When a line in the listing contains the string "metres", pick it out and copy it.

● Supplied material
....

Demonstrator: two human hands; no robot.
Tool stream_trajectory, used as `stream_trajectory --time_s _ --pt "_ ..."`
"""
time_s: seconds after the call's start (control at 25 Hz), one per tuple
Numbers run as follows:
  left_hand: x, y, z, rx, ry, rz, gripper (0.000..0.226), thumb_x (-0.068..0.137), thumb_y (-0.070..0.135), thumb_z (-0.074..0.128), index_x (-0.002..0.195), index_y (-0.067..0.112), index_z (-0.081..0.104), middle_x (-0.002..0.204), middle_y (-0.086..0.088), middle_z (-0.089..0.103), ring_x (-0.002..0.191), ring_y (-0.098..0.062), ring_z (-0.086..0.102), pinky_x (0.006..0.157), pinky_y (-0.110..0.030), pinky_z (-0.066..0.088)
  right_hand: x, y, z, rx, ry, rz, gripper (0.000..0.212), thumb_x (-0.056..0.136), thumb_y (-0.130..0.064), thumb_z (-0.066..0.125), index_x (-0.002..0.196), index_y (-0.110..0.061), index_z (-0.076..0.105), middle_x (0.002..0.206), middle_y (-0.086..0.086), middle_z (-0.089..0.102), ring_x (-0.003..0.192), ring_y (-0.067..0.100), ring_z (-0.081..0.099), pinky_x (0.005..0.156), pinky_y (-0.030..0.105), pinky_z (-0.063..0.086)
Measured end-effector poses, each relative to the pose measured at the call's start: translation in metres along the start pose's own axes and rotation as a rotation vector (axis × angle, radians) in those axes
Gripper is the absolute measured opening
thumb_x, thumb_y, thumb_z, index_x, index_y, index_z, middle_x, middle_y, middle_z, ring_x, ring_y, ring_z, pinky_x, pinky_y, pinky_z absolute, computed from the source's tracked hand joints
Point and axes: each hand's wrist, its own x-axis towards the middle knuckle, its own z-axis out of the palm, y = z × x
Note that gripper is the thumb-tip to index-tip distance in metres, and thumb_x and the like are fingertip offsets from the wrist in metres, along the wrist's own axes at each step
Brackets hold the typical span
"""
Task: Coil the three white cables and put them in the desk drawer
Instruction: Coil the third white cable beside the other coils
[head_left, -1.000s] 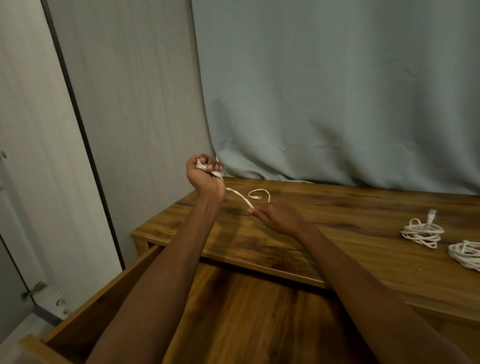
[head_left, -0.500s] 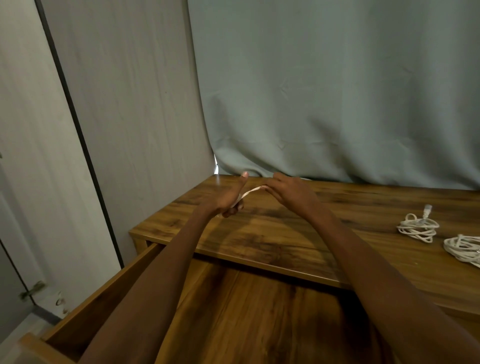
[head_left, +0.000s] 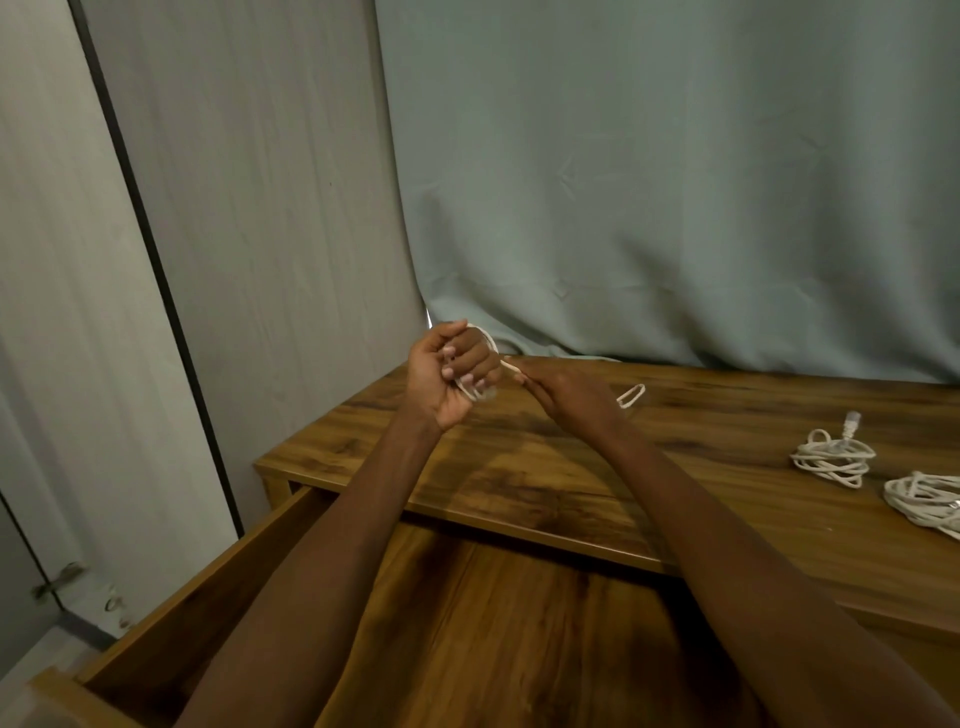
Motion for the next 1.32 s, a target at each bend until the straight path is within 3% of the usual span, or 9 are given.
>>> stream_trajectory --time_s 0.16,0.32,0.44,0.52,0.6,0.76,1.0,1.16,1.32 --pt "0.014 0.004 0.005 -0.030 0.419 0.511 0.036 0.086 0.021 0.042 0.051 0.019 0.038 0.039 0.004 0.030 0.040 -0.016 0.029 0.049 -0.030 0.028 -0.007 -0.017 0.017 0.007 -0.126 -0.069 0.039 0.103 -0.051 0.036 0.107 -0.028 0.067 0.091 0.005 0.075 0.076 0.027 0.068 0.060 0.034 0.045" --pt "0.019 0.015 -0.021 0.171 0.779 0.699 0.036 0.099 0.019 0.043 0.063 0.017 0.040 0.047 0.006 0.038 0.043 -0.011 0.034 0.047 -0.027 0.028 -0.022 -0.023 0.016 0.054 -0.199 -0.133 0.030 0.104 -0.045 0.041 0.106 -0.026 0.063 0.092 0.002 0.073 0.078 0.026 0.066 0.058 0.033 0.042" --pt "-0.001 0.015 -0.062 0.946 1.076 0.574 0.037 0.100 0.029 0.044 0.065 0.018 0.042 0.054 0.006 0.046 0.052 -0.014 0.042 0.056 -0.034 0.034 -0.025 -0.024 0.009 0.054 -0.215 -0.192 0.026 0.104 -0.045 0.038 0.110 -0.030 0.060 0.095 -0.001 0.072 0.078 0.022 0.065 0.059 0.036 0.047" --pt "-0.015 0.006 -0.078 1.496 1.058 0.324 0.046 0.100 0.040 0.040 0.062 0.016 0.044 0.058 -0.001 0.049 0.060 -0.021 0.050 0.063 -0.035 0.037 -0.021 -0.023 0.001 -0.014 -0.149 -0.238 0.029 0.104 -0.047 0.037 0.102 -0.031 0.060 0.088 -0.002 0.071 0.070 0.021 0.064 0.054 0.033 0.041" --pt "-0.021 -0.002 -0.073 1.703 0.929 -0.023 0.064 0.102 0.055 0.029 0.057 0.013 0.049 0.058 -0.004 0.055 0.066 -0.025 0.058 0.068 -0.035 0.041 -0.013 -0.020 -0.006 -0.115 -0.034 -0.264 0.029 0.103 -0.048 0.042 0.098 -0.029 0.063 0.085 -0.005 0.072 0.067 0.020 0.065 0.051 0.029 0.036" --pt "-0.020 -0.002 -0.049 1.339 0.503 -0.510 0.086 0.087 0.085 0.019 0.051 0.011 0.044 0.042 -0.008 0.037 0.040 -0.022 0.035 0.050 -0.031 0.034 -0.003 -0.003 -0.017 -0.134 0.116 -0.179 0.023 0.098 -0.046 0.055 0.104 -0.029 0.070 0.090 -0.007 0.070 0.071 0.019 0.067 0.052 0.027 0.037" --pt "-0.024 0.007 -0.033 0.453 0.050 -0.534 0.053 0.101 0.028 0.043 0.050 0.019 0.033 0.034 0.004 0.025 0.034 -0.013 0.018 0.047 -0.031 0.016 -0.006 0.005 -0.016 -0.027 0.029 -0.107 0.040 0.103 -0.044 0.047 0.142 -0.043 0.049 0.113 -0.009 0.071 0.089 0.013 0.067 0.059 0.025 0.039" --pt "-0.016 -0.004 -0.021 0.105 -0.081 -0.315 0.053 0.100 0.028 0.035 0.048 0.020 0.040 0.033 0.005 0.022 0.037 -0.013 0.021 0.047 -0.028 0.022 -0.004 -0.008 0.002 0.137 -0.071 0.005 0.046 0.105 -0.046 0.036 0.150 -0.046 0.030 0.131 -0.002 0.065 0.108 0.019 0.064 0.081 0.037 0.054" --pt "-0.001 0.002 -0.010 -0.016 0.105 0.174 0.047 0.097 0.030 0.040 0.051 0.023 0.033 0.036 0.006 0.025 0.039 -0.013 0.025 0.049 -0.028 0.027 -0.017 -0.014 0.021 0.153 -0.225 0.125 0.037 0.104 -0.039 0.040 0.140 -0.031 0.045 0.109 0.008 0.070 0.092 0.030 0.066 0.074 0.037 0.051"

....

● Answer space
Measured end-effector poses, each relative to the pose measured at the call's start: translation in metres along the start pose's own axes and rotation as a rotation vector (axis × angle, radians) in those axes
Note that gripper is the thumb-tip to index-tip distance in metres, and thumb_x and the like are fingertip offsets from the wrist in metres, along the wrist's own axes at each step

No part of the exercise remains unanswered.